Bhutto was also quoted as telling the Asahi Shimbun in an interview, conducted in London where she lives in exile, that people had proposed to the government that Pakistan sell its nuclear technology to other nations.
In February, Abdul Qadeer Khan, a scientist who is the father of Pakistan's nuclear bomb, said he had leaked nuclear secrets to North Korea, Libya and Iran but that he had acted independently.
Western diplomats have said, however, that Khan could not have acted alone and that Pakistani scientists might have sold nuclear technology to North Korea, which has been at the center of a nuclear crisis since 2002.
Asked about speculation that Pakistan had exported nuclear technology, Bhutto said it was true that while she was in office there were unspecified people who had proposed this to the government as a way of raising foreign currency, but that she persuaded them not to.

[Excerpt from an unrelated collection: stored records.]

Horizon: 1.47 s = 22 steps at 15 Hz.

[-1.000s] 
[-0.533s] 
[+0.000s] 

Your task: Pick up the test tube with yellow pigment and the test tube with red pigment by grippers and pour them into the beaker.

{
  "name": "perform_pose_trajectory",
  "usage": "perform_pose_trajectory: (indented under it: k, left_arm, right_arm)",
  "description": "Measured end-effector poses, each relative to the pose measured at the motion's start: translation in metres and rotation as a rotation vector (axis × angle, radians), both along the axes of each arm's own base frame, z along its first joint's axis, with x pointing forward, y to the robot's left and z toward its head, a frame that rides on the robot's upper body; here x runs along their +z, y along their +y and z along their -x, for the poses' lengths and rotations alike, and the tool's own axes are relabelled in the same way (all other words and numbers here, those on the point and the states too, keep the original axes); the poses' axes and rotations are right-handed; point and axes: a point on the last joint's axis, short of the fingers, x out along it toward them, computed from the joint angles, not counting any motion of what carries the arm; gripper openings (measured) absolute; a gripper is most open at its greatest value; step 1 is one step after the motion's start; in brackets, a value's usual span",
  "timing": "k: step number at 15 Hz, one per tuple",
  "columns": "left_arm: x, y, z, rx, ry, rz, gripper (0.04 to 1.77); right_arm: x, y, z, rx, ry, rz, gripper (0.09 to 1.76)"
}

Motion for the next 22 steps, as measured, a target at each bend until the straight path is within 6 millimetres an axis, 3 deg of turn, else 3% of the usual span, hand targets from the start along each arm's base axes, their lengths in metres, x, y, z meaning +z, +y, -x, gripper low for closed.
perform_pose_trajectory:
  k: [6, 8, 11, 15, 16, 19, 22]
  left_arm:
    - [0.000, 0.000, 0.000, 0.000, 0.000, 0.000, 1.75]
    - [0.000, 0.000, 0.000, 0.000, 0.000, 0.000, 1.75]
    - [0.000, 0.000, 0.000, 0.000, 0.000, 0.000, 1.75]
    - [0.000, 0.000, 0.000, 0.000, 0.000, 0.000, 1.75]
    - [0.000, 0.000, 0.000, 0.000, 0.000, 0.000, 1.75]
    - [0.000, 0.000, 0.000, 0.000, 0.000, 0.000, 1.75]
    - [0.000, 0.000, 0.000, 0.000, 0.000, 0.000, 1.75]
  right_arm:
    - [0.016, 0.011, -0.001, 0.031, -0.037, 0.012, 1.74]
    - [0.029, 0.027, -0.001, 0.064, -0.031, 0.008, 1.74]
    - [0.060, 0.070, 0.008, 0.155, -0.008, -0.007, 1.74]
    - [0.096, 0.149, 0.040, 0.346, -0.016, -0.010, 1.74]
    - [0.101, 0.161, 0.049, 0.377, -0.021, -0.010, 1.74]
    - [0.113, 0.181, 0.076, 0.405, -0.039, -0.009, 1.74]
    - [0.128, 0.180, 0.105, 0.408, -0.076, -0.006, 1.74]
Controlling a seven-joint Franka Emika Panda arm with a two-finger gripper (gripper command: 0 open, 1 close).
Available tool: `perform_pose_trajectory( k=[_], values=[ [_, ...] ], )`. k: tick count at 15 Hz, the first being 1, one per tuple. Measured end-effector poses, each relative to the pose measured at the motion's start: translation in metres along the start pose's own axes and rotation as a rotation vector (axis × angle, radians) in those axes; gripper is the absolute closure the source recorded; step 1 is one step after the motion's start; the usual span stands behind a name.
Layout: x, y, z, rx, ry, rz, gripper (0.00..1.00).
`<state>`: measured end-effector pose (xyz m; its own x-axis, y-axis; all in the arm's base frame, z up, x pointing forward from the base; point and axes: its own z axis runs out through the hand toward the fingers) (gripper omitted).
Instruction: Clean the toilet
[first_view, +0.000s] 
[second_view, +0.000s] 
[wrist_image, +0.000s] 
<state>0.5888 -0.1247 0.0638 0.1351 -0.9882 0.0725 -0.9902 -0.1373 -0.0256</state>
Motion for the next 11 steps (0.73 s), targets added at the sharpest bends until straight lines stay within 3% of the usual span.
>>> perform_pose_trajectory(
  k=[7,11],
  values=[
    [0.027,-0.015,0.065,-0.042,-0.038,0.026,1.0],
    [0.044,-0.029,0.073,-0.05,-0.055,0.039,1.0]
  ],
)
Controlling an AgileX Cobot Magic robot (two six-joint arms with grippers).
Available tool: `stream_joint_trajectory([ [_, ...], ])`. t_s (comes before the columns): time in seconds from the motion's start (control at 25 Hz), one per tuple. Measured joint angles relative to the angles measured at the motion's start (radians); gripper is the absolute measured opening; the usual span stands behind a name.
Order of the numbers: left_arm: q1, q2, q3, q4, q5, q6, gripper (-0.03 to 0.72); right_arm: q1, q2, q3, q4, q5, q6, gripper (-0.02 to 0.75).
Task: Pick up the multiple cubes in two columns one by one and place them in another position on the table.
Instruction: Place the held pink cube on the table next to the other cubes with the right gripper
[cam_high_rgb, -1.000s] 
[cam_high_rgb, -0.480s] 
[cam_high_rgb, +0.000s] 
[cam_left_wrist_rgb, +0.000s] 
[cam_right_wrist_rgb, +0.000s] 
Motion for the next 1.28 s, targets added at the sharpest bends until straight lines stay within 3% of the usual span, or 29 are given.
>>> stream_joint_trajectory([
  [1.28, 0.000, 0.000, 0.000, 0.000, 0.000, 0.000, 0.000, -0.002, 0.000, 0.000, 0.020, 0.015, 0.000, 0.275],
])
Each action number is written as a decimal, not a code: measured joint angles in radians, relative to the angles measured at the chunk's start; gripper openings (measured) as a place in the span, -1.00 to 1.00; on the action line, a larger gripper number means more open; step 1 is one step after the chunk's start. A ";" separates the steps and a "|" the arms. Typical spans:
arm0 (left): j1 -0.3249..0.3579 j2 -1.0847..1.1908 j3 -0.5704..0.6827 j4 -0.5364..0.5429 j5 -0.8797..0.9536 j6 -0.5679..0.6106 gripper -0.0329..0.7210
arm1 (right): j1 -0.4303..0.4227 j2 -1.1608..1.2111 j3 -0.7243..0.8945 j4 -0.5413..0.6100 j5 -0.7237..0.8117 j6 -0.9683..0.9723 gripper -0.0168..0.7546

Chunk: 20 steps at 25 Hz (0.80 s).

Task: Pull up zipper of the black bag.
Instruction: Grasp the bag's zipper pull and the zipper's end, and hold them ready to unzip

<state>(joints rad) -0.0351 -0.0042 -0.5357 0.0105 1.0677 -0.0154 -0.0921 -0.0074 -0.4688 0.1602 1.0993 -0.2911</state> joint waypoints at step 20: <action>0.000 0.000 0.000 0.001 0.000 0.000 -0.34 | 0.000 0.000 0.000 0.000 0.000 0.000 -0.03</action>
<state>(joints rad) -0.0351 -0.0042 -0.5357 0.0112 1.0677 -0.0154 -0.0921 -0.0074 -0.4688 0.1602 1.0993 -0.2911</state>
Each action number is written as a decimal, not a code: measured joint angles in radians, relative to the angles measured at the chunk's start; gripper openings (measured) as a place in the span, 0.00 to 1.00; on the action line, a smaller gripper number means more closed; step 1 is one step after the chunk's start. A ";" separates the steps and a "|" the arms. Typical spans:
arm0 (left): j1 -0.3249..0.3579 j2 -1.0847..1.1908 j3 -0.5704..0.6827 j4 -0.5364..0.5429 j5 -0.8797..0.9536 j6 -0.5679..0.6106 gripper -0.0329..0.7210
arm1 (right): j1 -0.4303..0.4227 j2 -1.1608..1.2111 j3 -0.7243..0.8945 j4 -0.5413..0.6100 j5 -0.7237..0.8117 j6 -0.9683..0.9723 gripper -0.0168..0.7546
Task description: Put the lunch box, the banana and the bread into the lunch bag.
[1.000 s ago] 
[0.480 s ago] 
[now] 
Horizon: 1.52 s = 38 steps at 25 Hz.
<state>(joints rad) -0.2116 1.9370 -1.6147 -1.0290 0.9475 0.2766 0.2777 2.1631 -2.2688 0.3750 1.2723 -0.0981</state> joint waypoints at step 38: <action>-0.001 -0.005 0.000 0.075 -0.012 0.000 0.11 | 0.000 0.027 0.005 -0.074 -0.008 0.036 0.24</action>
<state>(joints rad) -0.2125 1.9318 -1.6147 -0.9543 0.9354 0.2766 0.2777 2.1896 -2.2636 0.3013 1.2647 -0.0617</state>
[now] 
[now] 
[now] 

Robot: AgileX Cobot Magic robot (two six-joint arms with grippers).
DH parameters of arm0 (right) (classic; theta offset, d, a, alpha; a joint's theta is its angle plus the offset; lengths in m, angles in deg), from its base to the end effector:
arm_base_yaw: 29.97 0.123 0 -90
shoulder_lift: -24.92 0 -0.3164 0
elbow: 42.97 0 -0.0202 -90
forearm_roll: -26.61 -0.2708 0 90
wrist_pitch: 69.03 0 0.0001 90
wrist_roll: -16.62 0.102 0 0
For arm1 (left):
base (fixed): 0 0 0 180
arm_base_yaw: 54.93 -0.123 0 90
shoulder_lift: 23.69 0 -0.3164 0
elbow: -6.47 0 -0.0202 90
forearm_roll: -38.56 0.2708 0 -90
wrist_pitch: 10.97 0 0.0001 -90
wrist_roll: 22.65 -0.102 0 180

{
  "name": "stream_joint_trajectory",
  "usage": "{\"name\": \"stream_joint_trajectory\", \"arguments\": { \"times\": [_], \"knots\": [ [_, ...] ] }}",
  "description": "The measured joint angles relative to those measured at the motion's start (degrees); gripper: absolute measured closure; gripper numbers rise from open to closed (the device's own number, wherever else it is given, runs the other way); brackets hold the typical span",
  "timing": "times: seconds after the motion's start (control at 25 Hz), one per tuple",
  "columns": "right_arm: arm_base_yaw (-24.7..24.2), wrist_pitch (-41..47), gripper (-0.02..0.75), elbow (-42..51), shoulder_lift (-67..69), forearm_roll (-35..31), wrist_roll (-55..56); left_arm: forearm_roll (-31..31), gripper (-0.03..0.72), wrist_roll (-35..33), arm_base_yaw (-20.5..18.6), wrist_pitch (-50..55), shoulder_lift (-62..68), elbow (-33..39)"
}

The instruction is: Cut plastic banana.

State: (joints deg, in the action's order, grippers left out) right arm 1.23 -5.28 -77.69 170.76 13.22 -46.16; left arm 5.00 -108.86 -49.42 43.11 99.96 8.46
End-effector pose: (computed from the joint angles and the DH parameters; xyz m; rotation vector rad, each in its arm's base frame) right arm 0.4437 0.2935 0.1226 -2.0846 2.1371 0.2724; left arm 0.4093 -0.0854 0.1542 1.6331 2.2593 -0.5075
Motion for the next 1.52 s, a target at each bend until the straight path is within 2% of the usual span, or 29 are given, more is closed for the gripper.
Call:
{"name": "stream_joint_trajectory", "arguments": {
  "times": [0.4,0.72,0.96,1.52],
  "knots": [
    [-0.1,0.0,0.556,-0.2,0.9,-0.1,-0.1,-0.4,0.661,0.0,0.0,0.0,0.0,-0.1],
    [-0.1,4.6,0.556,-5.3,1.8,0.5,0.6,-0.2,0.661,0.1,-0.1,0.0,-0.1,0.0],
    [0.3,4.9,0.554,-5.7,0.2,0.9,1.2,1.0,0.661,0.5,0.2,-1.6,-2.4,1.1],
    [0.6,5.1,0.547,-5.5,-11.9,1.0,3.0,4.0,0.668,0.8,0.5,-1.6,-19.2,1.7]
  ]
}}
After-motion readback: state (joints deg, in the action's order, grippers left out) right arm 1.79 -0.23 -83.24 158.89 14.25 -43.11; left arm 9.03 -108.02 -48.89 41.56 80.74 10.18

She added that Pakistan did acquire missile technology from North Korea following a visit she made there in December 1993, but that it was bought and no trade of nuclear technology was made for it.
She also denied that Pakistan exported nuclear technology from 1994 to 1995, the Asahi said.
Bhutto served as prime minister from December 1988 to August 1990 and from October 1993 to October 1996.
In February, Bhutto said Mu-sharraf's decision to pardon Khan following his apology had only fuelled suspicion the president was involved in the scandal involving the leak of nuclear secrets.